Our anti-heroes are prisoners en route to a military prison in France, still partly occupied by the Nazis. An air raid sets them free, and the escapees attempt to cross over into Switzerland by any means possible. Svenson plays the disgraced officer; Williamson is the wily Afro badass. Their companions include a jack-of-all-trades hippie (go figure), a coward who learns the manly ways of combat, and a Nazi deserter fed up with his country's futile war effort.
One thing leads to another, and the rogues end up shooting up a Nazi fortress and then trying to blow up a V-2 missile aboard a runaway train. Great stuff ... if you're not expecting "The Guns of Navarone."
The DVD includes a CD with the surviving original music from Francesco de Masi (the rest was erased for his kid's school play -- the extras tell the story). His fine music helps the movie stand apart from lesser B-fare.
Tarantino and director Castellari sit down for a talk about the original film, with the young filmmaker doing his usual motormouth bit. Castellari gets in a few words here and there, but mostly we hear from Tarentino. As usual, he's on the obnoxious side -- and, as usual, he's worth listening to.
The making-of docu includes interviews with Svenson, Williamson and a lot of below-the-line Italians.
Castellari and Williamson both recall that dealing with too-cool-for-school Svenson was "an experience." Svenson says the friction was "a turf thing." All three agree they're friends these days.
Williamson says he'd go back to making movies in Rome in a flash -- Svenson speaks of the "bittersweet reality" of his error in straying from mainstream moviemaking.
Filming became a bit of a farce as Italian authorities confiscated the production's weapons, citing domestic terrorism. Castellari rewrote the fortress scene to employ silent crossbows and slingshots instead of guns. Later, the production made replica firearms out of wood.
"So here we are re-creating life-and-death battles with guns made out of balsa wood," Svenson recalls. "It was hilarious."
Williamson did almost all of his stunts. (Get a load of the Italian stunt guys hurling themselves through the air when shot -- hilarious.) Michael Pergolani is terrific as the longhaired Italian prisoner with an endless supply of gadgets stashed in his fatigues -- a Q kind of guy in the field.
The movie comes in glorious 1.85.1 widescreen with the 16x9 enhancement. Colors are a tad better than OK. Audio is suitably blunt mono.
Severin's other Italian imports include:
"The Sister of Ursula": A sex-soaked giallo pic, featuring a killer and his magic phallus.
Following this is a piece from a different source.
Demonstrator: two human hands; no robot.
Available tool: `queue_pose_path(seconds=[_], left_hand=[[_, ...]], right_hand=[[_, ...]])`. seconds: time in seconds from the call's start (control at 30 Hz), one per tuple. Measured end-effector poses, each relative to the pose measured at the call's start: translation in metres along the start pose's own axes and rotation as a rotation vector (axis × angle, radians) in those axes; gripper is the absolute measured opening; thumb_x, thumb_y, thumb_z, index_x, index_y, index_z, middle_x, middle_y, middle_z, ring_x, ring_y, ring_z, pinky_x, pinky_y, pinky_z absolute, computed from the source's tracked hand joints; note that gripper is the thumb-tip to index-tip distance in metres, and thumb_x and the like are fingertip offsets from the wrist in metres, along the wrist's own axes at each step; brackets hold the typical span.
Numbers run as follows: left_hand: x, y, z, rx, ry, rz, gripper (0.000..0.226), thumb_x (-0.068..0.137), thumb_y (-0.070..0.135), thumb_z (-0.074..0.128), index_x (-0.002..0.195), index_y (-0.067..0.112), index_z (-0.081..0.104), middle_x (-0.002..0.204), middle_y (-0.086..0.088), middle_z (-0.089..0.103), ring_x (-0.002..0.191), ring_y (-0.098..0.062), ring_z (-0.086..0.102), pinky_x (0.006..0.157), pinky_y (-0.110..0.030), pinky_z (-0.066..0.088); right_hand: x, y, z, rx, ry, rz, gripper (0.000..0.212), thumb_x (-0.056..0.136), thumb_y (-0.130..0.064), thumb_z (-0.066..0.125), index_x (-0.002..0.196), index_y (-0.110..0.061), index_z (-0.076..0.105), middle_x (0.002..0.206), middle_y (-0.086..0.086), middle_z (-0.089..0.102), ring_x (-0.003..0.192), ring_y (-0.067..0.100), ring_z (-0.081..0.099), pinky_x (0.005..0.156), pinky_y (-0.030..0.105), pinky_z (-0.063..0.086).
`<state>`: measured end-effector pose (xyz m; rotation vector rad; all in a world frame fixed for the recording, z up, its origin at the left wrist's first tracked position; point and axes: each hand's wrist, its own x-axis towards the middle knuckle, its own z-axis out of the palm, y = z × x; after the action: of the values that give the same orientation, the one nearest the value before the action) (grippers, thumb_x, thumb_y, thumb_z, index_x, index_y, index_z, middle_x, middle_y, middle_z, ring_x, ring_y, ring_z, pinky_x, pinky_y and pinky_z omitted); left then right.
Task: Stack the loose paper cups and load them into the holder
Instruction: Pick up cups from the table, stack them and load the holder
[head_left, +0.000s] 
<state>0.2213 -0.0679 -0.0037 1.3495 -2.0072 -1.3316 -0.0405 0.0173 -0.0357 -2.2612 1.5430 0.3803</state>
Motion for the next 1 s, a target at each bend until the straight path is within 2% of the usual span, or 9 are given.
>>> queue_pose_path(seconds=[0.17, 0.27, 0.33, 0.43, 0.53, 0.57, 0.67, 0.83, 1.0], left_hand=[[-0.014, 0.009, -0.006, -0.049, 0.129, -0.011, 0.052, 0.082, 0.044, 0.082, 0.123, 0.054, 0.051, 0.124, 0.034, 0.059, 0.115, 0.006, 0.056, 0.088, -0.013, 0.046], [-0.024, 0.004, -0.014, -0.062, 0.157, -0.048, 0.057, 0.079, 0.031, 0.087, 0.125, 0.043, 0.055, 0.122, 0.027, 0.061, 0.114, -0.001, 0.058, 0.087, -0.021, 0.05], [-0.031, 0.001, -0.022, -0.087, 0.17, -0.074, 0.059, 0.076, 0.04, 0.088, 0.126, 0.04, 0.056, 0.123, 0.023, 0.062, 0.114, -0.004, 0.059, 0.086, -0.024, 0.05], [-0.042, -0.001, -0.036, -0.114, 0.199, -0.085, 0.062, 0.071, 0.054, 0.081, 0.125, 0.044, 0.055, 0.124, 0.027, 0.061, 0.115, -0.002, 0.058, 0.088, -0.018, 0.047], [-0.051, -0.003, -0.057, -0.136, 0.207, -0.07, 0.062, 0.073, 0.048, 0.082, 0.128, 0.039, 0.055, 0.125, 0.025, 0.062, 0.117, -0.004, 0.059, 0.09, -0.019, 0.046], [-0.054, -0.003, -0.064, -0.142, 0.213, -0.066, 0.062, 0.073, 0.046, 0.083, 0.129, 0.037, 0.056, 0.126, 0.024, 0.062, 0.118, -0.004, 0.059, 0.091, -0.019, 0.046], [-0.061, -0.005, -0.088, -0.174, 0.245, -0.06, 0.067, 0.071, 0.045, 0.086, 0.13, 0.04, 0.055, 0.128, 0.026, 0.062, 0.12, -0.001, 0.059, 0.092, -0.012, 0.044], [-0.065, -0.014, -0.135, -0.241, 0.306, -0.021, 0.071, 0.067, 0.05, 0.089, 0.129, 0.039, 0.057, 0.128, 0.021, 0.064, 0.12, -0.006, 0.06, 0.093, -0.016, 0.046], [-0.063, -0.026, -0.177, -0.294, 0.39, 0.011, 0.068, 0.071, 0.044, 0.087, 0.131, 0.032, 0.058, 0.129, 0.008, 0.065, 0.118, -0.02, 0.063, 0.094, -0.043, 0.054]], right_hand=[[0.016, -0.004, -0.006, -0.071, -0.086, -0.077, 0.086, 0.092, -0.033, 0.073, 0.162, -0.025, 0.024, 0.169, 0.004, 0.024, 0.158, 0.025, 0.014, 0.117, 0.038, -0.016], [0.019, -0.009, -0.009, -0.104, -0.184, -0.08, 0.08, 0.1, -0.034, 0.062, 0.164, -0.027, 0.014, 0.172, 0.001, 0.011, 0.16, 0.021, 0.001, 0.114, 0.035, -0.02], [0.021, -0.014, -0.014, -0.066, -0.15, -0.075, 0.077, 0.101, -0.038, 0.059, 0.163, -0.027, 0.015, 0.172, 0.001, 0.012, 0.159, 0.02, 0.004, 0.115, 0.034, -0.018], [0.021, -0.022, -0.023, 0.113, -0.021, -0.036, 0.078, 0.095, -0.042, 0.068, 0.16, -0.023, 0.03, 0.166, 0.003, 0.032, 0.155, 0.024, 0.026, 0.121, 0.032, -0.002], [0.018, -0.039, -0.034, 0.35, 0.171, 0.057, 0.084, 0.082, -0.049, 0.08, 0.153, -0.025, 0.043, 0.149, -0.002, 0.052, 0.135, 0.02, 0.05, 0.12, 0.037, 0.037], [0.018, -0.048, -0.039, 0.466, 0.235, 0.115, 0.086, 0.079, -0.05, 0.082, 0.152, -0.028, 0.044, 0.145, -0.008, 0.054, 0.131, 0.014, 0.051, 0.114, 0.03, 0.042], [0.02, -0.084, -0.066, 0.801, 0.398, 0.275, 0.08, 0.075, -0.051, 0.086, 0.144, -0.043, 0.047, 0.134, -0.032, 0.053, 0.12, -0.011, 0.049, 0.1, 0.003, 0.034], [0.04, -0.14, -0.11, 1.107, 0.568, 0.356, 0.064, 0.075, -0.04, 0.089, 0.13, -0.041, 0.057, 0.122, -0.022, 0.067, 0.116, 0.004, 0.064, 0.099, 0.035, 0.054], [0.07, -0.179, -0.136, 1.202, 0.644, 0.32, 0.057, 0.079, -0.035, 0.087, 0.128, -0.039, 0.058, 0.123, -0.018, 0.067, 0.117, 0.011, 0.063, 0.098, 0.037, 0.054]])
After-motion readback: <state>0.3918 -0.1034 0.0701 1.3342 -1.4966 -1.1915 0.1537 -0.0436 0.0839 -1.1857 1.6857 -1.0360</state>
Two sisters show up at a seaside resort just as well-ravished bodies start to pile up. Barbara Magnolfi (pictured above), a beauty beloved by the camera, is plenty of reason to watch. Director Enzo Milioni delivers a good half-hour talk about the production, which had plenty of drama of its own.
"Papaya: Love Goddess of the Cannibals": Finnish hottie Sirpa Lane plays a journalist caught up in voodoo doings in the Caribbean. She screws her way to the heart of the island's underground resistance to the white man's nuclear power plant. Includes the "complete Disco Cannibal Blood Orgy sequence." Not as bitchen as it sounds, but there's plenty to heat to be found in this fun little movie. Directed by Joe D'Amato.
"The Beast in Space": Opens with a "Star Wars" bar sequence that's car-wreck awful. Sirpa Lane again, this time getting down with a "hugely endowed man-beast" of the stars. (Just like in her notorious "The Beast.") Not fun bad, just bad. Skip it.